## The records
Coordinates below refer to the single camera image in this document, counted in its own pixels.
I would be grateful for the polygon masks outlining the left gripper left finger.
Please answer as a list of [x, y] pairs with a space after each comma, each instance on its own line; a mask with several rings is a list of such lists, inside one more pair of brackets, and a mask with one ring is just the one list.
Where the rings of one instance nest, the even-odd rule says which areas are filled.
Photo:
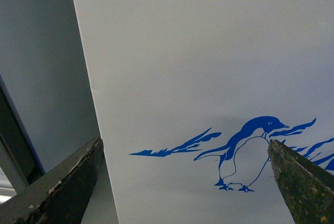
[[104, 156], [97, 137], [1, 204], [1, 223], [81, 223]]

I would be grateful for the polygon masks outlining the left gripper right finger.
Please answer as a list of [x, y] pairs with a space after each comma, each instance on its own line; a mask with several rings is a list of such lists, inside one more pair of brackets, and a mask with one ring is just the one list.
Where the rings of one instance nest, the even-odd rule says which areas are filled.
[[268, 155], [276, 184], [295, 223], [333, 223], [333, 175], [278, 140]]

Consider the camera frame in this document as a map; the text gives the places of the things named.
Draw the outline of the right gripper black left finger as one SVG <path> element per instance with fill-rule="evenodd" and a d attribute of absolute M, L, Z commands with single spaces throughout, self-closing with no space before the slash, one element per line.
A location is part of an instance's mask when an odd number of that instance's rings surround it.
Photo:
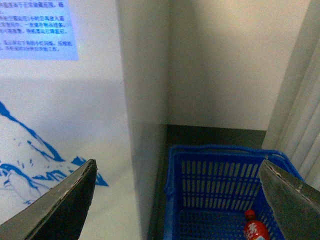
<path fill-rule="evenodd" d="M 97 164 L 90 159 L 1 224 L 2 240 L 77 240 L 92 203 Z"/>

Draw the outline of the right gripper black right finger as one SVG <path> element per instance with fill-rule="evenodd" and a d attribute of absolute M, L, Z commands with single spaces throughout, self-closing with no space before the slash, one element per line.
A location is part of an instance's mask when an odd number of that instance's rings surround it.
<path fill-rule="evenodd" d="M 269 160 L 259 168 L 267 203 L 286 240 L 320 238 L 320 192 Z"/>

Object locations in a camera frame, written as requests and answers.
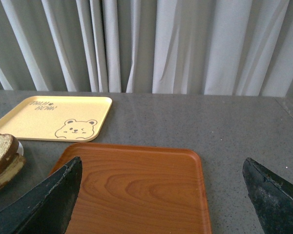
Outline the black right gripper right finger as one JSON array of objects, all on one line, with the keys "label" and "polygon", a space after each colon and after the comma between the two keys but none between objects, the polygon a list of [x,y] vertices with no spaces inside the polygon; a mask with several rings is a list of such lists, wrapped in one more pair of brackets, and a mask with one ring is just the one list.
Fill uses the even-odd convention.
[{"label": "black right gripper right finger", "polygon": [[243,178],[264,233],[293,234],[293,184],[252,158],[243,163]]}]

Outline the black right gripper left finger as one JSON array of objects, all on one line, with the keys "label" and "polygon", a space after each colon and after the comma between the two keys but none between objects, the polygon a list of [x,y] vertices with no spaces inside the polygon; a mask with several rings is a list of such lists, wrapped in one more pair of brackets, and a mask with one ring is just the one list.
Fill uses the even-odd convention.
[{"label": "black right gripper left finger", "polygon": [[63,234],[79,194],[83,164],[75,157],[0,211],[0,234]]}]

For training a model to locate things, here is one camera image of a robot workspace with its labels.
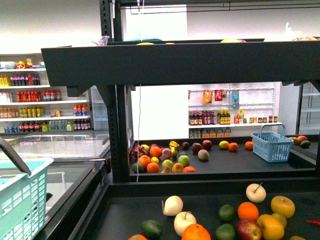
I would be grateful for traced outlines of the dark grey flat gripper finger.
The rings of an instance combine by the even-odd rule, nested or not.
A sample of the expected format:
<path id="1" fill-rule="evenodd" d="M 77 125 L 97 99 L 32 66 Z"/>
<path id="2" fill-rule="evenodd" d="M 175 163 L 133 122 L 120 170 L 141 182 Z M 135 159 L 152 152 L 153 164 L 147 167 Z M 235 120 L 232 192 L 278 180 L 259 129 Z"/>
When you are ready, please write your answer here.
<path id="1" fill-rule="evenodd" d="M 11 160 L 11 162 L 19 169 L 20 172 L 32 175 L 31 170 L 27 164 L 22 160 L 19 154 L 14 150 L 14 148 L 3 138 L 0 138 L 0 149 L 4 154 Z"/>

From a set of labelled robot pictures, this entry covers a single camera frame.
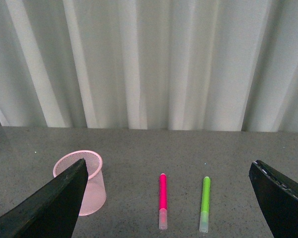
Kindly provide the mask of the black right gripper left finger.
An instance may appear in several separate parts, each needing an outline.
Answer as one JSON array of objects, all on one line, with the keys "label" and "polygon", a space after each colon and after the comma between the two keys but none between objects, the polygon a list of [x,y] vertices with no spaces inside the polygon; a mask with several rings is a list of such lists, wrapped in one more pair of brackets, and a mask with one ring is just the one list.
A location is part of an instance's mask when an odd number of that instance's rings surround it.
[{"label": "black right gripper left finger", "polygon": [[0,217],[0,238],[70,238],[88,173],[80,159]]}]

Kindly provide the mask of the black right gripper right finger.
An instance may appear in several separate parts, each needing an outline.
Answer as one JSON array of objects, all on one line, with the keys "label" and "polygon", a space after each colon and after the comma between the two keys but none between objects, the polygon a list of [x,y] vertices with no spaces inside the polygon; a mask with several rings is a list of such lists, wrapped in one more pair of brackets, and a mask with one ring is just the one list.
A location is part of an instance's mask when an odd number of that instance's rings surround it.
[{"label": "black right gripper right finger", "polygon": [[298,183],[260,160],[249,178],[273,237],[298,238]]}]

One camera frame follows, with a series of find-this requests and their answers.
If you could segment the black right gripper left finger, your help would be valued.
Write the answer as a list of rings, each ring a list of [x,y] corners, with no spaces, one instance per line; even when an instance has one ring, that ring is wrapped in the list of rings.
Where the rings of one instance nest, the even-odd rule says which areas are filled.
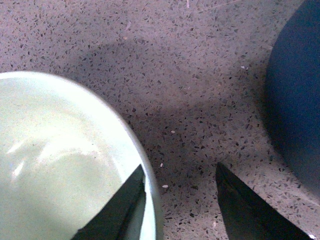
[[[73,240],[138,240],[146,206],[145,174],[139,165],[102,210]]]

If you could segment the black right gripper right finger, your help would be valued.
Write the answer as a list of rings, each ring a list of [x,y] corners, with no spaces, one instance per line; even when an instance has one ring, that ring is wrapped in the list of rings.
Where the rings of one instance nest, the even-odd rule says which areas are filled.
[[[215,172],[217,200],[230,240],[310,240],[223,163]]]

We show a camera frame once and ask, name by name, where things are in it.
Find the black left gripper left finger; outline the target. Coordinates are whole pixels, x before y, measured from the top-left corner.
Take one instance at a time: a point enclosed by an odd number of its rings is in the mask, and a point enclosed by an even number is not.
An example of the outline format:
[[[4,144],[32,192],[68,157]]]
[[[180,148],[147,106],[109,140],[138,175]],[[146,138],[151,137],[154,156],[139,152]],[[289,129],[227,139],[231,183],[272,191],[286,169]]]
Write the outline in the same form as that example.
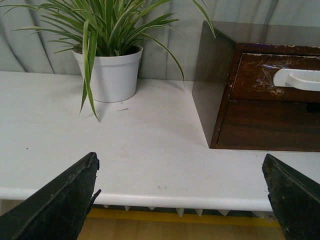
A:
[[[0,217],[2,240],[76,240],[101,193],[100,162],[90,152]]]

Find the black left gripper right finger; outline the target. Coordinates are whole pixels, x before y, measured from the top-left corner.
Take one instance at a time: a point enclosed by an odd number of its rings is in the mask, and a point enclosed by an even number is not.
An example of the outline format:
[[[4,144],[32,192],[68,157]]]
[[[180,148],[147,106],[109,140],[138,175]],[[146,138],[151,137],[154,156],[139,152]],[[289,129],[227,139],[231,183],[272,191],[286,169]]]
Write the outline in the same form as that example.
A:
[[[262,172],[268,199],[287,240],[320,238],[320,184],[267,154]]]

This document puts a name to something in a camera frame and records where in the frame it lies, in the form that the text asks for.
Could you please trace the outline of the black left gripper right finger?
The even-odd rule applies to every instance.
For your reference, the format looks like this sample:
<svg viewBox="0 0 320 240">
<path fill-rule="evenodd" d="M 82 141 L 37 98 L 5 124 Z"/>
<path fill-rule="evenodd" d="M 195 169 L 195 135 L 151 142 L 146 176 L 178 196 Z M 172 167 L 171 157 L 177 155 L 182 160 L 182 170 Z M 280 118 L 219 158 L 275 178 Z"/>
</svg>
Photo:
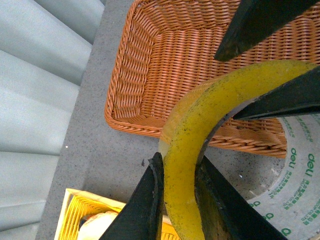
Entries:
<svg viewBox="0 0 320 240">
<path fill-rule="evenodd" d="M 195 198 L 206 240 L 285 240 L 207 157 L 195 171 Z"/>
</svg>

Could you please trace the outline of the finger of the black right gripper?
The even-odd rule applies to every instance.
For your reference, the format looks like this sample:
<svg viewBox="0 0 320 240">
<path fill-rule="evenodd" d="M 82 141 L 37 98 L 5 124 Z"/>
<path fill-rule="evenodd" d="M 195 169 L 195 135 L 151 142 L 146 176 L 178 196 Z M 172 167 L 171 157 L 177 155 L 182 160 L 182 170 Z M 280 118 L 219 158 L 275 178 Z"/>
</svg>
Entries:
<svg viewBox="0 0 320 240">
<path fill-rule="evenodd" d="M 320 68 L 314 69 L 260 96 L 233 116 L 258 120 L 313 115 L 320 112 Z"/>
<path fill-rule="evenodd" d="M 226 62 L 241 55 L 316 3 L 316 0 L 242 0 L 214 58 Z"/>
</svg>

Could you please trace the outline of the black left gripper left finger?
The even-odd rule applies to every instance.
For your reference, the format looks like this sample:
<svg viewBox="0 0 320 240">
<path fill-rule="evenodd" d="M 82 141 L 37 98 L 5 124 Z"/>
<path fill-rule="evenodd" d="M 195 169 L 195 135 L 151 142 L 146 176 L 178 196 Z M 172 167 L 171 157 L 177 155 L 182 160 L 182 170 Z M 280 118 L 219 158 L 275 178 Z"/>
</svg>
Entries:
<svg viewBox="0 0 320 240">
<path fill-rule="evenodd" d="M 159 152 L 129 201 L 100 237 L 101 240 L 160 240 L 164 205 L 164 166 Z"/>
</svg>

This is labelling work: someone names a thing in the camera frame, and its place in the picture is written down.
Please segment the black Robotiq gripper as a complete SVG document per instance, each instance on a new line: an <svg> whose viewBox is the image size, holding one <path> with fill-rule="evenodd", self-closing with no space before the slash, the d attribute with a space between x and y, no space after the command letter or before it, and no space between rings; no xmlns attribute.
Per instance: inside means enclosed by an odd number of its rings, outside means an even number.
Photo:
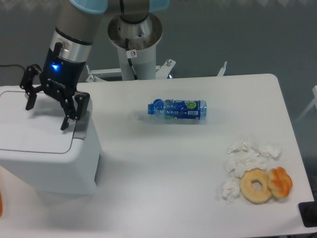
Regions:
<svg viewBox="0 0 317 238"><path fill-rule="evenodd" d="M37 93L41 91L60 101L65 113L60 129L64 131L74 120L85 116L90 94L77 91L77 83L85 63L62 58L61 50L62 47L49 49L43 70L38 64L27 66L19 86L25 90L27 111L33 109ZM34 87L33 80L37 75L41 85Z"/></svg>

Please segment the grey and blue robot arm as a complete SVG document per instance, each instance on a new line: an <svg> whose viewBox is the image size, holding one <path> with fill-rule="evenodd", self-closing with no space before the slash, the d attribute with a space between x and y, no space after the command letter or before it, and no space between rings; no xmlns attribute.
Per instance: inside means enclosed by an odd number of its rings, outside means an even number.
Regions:
<svg viewBox="0 0 317 238"><path fill-rule="evenodd" d="M37 94L60 102L65 118L61 130L86 113L90 95L77 91L77 83L95 40L101 19L114 15L126 25L144 25L153 11L169 7L167 0L68 0L64 3L43 68L26 68L20 88L25 90L26 110L33 109Z"/></svg>

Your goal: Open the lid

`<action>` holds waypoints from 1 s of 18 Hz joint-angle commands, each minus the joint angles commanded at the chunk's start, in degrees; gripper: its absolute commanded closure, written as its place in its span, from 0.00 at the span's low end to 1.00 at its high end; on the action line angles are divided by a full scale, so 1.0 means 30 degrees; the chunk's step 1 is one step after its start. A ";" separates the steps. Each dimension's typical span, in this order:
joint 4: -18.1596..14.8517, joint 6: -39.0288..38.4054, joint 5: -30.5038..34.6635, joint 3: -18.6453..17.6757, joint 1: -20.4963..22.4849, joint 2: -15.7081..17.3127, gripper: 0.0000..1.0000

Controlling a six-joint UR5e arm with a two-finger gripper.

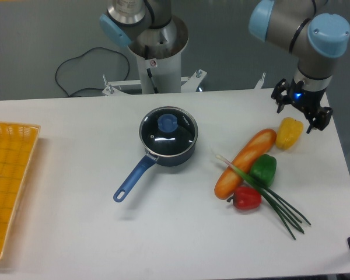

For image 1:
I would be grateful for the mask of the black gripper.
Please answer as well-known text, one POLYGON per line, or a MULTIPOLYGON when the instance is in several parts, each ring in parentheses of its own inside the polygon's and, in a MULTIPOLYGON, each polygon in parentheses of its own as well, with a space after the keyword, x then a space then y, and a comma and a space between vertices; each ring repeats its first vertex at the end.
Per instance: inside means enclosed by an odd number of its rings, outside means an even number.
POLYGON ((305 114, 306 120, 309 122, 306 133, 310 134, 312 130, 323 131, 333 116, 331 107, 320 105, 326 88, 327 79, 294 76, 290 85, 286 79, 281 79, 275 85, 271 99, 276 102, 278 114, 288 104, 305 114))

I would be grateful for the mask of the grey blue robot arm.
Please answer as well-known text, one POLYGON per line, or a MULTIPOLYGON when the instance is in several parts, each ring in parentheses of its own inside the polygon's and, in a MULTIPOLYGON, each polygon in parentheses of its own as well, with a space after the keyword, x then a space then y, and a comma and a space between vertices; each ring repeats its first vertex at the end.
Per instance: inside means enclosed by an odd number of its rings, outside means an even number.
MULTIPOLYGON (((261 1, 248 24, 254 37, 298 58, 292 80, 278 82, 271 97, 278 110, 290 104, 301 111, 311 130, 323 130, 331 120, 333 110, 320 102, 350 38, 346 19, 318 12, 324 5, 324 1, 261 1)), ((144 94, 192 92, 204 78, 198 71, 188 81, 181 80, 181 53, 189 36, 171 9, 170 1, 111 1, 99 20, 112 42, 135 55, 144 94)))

## Task objective
Within the listing above, the lines from the one with "If you could segment the black right gripper left" through the one with "We show a camera" are to be given again word for word. Do not include pictures.

## Response below
If you could segment the black right gripper left finger, your help would be valued.
Write the answer as a list of rings, each ring a list of [x,y] corners, with no spaces, one instance per line; even when an instance has one ring, that ring is wrapped in the list of rings.
Where the rings of one instance nest, the even-odd rule says which areas are filled.
[[[73,240],[138,240],[146,206],[145,174],[139,165],[102,210]]]

If you could segment the black right gripper right finger, your help would be valued.
Write the answer as a list of rings, each ring a list of [x,y] corners, with no spaces, one instance per line; even when an instance has one ring, that ring is wrapped in the list of rings.
Where the rings of one instance nest, the even-odd rule says which areas are filled.
[[[215,172],[217,200],[230,240],[310,240],[223,163]]]

We show a camera frame once and ask, name by name, where things are in it.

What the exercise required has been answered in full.